E’ una delle pause più lunghe che la Bibbia serbi nelle migliaia di pagine in cui tratteggia Dio coi suoi misteri: “Gli altri nove dove sono?” (Lc 17,11-19) Una sorta di solitudine affligge il Cristo: è la mancanza di una compagnia, gli manca l’uomo. Era capitata la stessa cosa al Padre, e la reazione fu la stessa: “(Adamo), dove sei?” (Gen 3,9). L’amore è un signore: non chiede “Cos’hai fatto? Dove ti sei ficcato? Ingrato: dopo tutto quello che ho fatto per te”. Nessun astio, solo una questione d’interesse, un’intimità: mi manchi. Nessuna domanda è mai indiscreta: le non-risposte, a volte, lo sono. Il Figlio dell’Uomo conosce a menadito gli uomini dall’eternità: vivendoci assieme, però, è come se avesse guadagnato il loro lato ordinario, il romanticismo non è roba sua. Non s’aspetta nulla in cambio: “senza-pretese” è il soprannome del suo amore che non è disposto a mutare, costi quel che costi. Il ritorno di un grazie spontaneo, però, farebbe felice anche il Cielo: “Non si è trovato nessuno all’infuori di questo straniero che tornasse indietro a rendere gloria a Dio?“.

Guariti, sono tutti tornati ai vecchi mestieri e passatempi d’un tempo. Nel mentre della malattia, i congiunti fendevano l’aria chiedendo loro di sognare per soffrir di meno: “Cosa faresti se, d’improvviso, tu guarissi?”. Era un piacere, una sorta di palliativo della malattia, immaginarsi amanti, commercianti, guerrieri. Al bar, in cantina, a far gli uomini-immagine. Scarnificati dalla lebbra, a ciascuno in petto ardeva di poter fare l’impossibile, l’esatto contrario di ciò che invece erano costretti ad essere: gl’immondi, gli impuri, gli schivati. La pietà defunta a dieci metri di raggio dal loro corpo.

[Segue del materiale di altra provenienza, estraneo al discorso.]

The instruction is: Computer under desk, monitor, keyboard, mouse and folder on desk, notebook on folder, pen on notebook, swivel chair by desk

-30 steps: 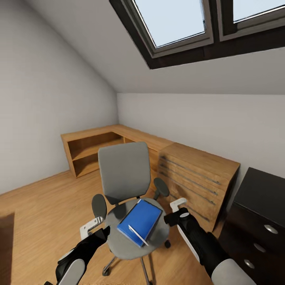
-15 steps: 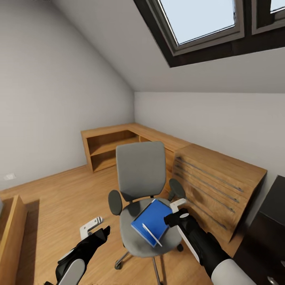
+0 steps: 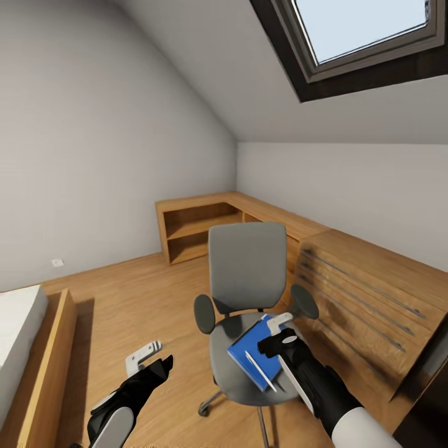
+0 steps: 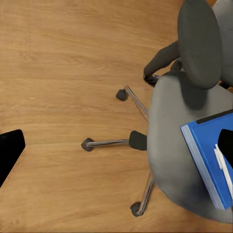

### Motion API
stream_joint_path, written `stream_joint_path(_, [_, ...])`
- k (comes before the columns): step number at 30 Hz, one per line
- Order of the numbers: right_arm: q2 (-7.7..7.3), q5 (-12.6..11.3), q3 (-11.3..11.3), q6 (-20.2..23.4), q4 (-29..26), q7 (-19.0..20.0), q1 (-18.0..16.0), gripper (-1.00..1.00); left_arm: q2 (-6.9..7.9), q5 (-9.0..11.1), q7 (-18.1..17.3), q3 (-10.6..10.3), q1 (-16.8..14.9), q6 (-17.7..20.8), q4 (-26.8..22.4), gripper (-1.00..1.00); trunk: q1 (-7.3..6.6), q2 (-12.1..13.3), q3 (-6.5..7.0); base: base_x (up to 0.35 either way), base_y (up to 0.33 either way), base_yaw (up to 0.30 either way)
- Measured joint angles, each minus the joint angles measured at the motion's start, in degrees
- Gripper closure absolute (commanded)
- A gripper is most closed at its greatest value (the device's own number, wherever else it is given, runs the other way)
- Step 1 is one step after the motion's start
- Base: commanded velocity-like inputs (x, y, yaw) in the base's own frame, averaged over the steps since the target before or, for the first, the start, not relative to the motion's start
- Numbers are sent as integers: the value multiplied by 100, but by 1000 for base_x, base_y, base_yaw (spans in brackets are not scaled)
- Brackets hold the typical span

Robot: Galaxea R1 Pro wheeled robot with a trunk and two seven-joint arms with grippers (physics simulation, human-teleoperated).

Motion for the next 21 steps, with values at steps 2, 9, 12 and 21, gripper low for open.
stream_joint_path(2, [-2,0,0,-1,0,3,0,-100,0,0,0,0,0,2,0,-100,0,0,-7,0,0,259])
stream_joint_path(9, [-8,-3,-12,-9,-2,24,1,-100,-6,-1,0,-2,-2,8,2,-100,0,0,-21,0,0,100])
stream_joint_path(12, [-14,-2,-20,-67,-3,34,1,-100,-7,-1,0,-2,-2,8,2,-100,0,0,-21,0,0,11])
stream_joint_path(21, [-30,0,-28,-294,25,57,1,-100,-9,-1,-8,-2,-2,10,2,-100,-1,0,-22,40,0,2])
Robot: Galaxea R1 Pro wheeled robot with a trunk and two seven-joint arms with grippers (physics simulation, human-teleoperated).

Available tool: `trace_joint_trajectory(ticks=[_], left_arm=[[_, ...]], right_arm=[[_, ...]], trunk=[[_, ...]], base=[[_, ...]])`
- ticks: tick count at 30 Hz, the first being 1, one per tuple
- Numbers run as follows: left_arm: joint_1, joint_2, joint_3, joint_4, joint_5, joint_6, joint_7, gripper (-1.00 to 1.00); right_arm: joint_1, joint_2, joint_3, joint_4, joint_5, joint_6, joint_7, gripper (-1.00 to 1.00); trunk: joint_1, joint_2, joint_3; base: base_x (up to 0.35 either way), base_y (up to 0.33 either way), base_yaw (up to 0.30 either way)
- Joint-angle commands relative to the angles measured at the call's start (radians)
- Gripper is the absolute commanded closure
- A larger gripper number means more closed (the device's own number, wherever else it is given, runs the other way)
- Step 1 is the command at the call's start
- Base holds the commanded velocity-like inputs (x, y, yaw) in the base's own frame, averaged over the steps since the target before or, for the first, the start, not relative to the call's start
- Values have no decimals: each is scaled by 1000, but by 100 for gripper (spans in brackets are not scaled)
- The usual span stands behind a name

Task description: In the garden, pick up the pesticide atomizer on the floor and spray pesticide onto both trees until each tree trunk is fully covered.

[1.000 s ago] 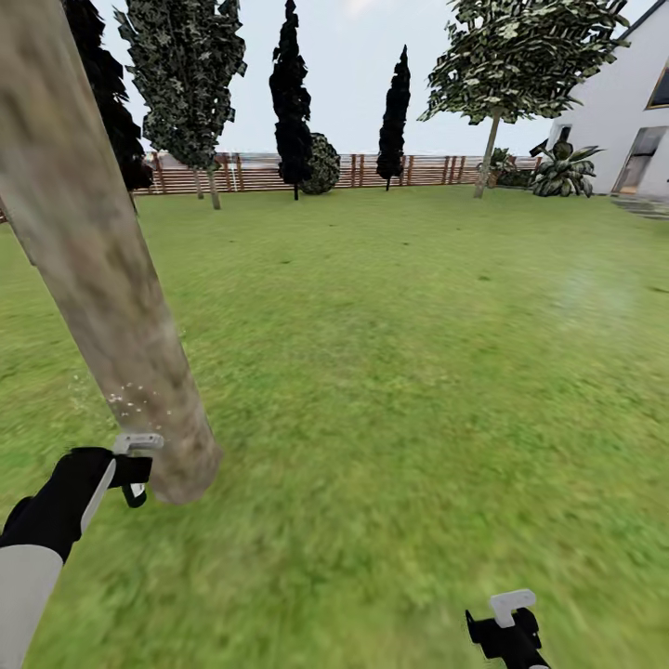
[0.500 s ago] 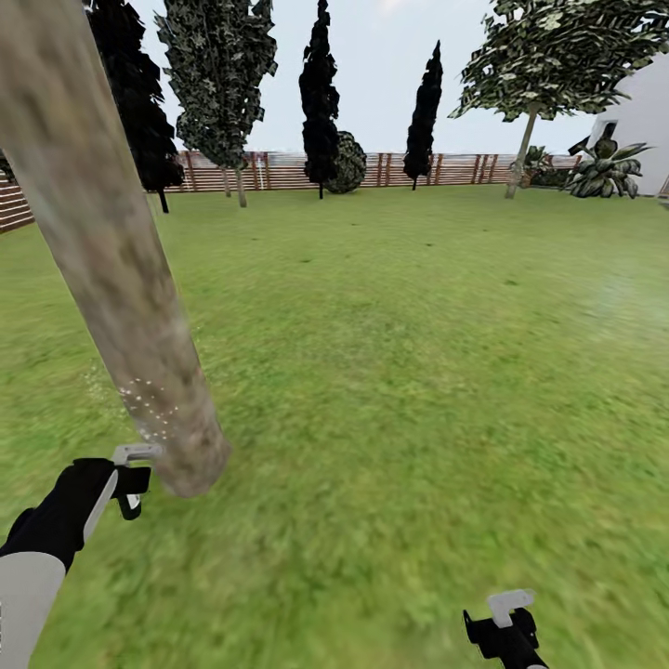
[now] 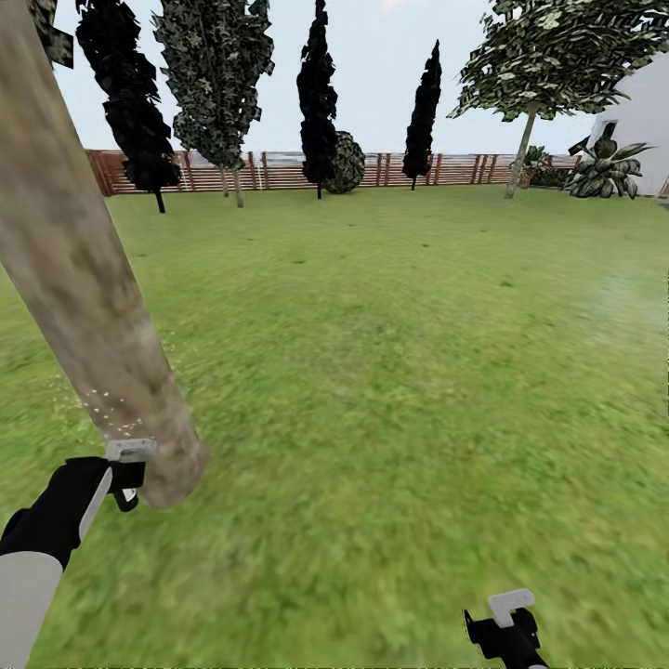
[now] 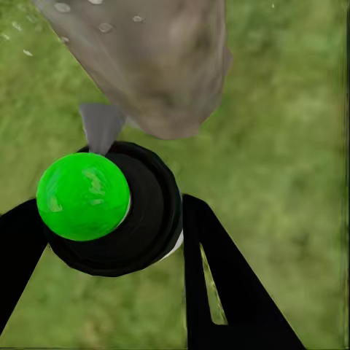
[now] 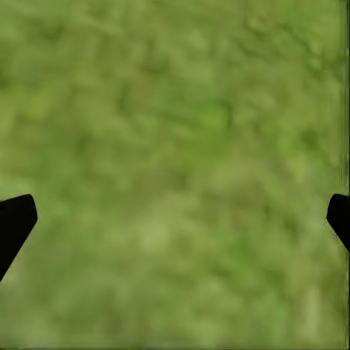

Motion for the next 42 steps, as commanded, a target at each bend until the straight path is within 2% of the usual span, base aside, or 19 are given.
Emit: trace_joint_trajectory(ticks=[1,6,12,23,42], left_arm=[[0,0,13,-3,-3,5,-6,100],[-2,-1,17,-5,-4,4,0,100],[-16,-3,17,-6,-2,11,68,100],[-17,-2,18,-12,-4,14,71,100],[-16,-8,17,-65,-4,17,71,100]], right_arm=[[0,0,8,0,-8,-2,-3,-100],[0,-1,7,0,-8,-2,-4,-100],[0,-1,7,0,-8,-2,-3,-100],[0,-3,8,0,-8,-2,-3,-100],[0,3,9,0,-7,-3,-2,-100]], trunk=[[0,0,-1],[0,0,-1],[0,0,-1],[0,0,-1],[0,0,-1]], base=[[-123,-252,0],[-156,-247,210],[166,-213,170],[279,-157,20],[241,-173,271]])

Un giorno, improvviso, l’inimmaginabile s’avvera. La malattia, sovente, è il paese degli incontri: “Appena li vide, Gesù disse loro: ‘Andate a presentarvi ai sacerdoti’“. Diventa il paese di Dio: a guarirli è il piglio d’una voce-medicinale, la prescrizione è sempre quella di riallacciarsi le scarpe, l’aspettativa è che, camminando, s’accorgano d’essere stati sanati: “La vita di ognuno può starsene descritta dentro qualche cammino fatto a piedi” (E. De Luca). S’alzano, loro che per anni erano stati dei cadaveri arenati sulla spiaggia del mondo. S’accorgono d’essere stati sanati: se ne vanno ciascuno per i fatti suoi. A dar forma alle vecchie chimere sognate nel letto d’ospedale.

A tornare è “nessuno all’infuori di questo straniero?”. E’ un samaritano di brigata, un raddoppio di iella, un doppio-salto-mortale: lebbroso e foresto. Alla domanda del Cristo — “Dove sono?” — il samaritano non risponde. Anche lui era uno di quei dieci pesci-cadaveri arenatisi sulla spiaggia e ributtati in mare: gli parve spontaneo, dopo tutto quello che Cristo aveva fatto per lui, ritornare a dire grazie. In quell’andata-con-ritorno c’è tutta la sua timida fede: quei passi che tornano sono la libera risposta all’amore del Cristo, che giocò d’anticipo. Che, con un raddoppio di sorpresa, gli accredita pure la salvezza: “Alzati e va’, la tua fede ti ha salvato“. 

Grandezza di Dio: la sua specialità non è quella di salvare l’uomo, lo vuol mettere in una condizione tale per cui inizi a pensare alla propria salvezza. A guarirlo è stata una parola, a salvarlo un gesto-di-ritorno: “La cosa sorprendente di una rivelazione è che, malgrado la prova provata, si continua a essere liberi. Liberi di non vedere quello che è successo. Liberi di darne una lettura riduttiva. Liberi di allontanarsene. Liberi di dimenticarla” (E. Schmitt).

Le altre nove vite sono riprese esattamente da dove s’erano interrotte: che nessuno sia mai forzato a rendere-grazie all’Amore. La lebbra altro non fu che un infausto intoppo, un’infelice sposalizio, una pagina da voltare per far presto a dimenticare: liberi addirittura d’andare a dire che ci siamo guariti da soli, liberi di negarlo. Potenza della Rivelazione: Cristo, neanche oggi, alza la voce. Il Regno di Dio non è quella sorta di avventura che gli amici stan sognando. E’ già qui, così piccolo che quasi nessuno s’accorge. La percentuale è di uno-su-dieci.